Collected data:
--------------------------------

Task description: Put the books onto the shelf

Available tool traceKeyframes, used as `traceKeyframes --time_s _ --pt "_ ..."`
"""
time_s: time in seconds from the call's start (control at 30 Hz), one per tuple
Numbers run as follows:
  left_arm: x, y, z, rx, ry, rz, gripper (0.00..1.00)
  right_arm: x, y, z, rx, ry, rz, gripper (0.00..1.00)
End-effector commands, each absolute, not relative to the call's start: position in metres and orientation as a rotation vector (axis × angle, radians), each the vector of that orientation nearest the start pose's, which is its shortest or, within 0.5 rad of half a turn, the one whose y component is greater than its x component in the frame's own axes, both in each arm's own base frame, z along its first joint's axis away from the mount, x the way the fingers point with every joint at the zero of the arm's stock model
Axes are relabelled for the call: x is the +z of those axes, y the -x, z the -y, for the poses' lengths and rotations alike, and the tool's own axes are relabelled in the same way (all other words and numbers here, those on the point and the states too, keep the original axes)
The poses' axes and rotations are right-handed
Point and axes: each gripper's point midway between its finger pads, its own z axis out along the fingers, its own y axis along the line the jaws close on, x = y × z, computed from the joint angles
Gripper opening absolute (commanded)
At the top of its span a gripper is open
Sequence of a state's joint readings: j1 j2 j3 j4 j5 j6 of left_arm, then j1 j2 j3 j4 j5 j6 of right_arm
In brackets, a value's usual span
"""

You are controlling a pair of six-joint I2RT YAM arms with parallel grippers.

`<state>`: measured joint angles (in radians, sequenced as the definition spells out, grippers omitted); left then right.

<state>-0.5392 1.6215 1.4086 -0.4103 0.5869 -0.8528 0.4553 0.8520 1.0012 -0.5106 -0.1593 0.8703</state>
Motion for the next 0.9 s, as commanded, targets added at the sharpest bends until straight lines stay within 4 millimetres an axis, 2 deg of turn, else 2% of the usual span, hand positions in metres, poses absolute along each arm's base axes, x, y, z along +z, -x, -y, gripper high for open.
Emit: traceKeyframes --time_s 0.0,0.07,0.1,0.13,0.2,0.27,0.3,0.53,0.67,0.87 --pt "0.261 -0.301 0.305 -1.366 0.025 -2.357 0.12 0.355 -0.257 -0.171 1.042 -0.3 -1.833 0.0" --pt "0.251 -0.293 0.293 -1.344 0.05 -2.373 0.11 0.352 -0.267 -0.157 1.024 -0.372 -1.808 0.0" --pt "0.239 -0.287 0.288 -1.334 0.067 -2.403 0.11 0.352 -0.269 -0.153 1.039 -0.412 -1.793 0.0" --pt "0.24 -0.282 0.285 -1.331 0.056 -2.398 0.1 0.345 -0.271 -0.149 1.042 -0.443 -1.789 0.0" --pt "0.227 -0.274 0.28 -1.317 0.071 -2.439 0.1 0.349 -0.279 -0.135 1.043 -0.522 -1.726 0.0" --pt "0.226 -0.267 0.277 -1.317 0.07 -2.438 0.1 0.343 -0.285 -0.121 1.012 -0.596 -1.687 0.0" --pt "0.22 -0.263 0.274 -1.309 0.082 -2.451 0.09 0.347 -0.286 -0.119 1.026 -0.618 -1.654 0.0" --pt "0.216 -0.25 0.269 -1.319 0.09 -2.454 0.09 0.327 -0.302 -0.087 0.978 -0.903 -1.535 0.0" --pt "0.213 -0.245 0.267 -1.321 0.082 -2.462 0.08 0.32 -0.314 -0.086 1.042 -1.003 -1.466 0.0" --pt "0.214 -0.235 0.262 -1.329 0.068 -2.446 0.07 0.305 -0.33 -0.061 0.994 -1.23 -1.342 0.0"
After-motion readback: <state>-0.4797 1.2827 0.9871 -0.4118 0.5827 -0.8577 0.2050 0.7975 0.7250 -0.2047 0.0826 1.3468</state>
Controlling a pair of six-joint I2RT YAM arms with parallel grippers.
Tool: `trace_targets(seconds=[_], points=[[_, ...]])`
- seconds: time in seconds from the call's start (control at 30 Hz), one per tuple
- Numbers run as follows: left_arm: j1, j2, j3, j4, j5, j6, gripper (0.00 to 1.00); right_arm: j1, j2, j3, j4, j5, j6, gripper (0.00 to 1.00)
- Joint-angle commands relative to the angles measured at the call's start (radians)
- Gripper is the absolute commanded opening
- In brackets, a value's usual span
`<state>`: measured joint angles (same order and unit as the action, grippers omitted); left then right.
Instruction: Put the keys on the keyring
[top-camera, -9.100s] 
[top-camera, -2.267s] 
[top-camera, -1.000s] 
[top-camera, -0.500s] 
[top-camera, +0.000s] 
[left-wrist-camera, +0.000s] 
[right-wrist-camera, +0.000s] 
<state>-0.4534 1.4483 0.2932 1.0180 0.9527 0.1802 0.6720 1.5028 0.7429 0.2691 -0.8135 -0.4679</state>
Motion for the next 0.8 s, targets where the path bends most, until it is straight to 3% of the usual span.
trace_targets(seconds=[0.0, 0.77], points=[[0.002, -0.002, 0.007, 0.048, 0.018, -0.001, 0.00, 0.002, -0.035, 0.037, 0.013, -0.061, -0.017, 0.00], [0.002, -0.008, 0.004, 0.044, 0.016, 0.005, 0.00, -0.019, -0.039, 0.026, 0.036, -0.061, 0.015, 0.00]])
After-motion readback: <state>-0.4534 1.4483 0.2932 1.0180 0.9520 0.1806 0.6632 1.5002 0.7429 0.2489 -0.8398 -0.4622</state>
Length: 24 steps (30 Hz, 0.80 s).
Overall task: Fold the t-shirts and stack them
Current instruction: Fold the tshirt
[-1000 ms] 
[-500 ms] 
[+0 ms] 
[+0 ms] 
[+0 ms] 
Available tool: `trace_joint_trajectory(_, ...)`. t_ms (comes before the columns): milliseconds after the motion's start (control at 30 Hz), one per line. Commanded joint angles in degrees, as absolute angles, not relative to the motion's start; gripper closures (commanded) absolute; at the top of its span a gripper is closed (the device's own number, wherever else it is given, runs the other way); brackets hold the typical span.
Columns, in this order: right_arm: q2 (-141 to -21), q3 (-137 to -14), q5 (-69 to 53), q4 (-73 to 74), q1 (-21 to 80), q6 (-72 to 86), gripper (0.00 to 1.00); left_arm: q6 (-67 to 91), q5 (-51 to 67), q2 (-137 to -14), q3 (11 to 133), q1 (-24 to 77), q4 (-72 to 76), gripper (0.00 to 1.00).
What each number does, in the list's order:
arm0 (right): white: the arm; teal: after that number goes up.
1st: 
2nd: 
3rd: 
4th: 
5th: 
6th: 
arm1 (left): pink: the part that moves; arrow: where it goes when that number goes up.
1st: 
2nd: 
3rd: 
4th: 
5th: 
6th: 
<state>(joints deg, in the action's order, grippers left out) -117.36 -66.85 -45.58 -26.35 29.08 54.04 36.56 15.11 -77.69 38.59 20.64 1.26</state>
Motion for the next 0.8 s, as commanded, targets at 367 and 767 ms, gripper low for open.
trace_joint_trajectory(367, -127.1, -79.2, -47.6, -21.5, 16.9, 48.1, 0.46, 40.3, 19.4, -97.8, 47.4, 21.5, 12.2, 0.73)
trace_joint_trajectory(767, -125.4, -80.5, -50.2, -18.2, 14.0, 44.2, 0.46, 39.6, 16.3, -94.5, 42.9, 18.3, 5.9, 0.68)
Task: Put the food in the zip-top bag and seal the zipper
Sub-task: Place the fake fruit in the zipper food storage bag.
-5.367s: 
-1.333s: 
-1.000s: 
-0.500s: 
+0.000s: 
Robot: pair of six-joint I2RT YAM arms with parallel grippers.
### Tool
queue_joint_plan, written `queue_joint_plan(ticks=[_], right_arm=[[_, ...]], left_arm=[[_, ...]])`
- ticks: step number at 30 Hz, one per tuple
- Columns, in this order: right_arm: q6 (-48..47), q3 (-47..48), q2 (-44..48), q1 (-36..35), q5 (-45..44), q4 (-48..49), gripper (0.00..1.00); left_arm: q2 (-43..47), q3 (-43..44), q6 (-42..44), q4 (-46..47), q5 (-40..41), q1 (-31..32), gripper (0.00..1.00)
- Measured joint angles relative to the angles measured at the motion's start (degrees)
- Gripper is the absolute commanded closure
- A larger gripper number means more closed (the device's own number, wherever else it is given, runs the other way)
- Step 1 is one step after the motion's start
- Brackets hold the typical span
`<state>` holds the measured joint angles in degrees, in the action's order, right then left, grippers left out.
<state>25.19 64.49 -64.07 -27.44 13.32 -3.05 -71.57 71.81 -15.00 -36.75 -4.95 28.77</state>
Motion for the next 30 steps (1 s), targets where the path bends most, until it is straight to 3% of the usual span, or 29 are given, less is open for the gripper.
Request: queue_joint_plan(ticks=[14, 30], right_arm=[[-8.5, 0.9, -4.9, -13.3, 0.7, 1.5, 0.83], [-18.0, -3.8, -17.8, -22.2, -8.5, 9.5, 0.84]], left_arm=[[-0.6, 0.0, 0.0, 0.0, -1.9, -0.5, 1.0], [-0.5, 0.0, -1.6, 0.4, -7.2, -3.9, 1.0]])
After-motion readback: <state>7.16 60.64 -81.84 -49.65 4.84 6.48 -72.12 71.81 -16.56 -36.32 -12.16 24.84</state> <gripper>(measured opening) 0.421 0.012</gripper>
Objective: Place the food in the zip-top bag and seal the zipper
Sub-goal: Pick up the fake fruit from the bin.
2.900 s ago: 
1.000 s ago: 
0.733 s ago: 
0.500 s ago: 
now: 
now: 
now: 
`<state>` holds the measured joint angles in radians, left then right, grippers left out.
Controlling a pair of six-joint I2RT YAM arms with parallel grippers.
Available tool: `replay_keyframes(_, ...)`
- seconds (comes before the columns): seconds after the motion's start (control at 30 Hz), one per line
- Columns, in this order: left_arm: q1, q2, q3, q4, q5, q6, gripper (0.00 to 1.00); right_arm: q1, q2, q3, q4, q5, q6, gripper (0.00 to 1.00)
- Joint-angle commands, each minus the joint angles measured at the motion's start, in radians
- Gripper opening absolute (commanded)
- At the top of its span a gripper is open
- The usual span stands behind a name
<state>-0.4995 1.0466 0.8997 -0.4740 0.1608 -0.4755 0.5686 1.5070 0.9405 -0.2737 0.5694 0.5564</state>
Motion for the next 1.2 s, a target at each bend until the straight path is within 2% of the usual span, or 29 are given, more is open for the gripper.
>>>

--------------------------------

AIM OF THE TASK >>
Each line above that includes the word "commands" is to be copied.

SOLUTION >>
End-effector commands, each absolute, not relative to the call's start: position in metres and orientation as a rotation vector (axis × angle, radians), each the vector of that orientation nearest the start pose's, which is its shortest or, within 0.5 rad of half a turn, the one whose y component is greater than its x component in the frame's own axes, both in each arm's own base frame, z along its first joint's axis away from the mount, x the way the fingers point with every joint at the zero of the arm's stock model
- Joint-angle commands relative to the angles measured at the call's start (radians)
- Joint-angle commands, each minus the joint angles measured at the motion's start, in radians

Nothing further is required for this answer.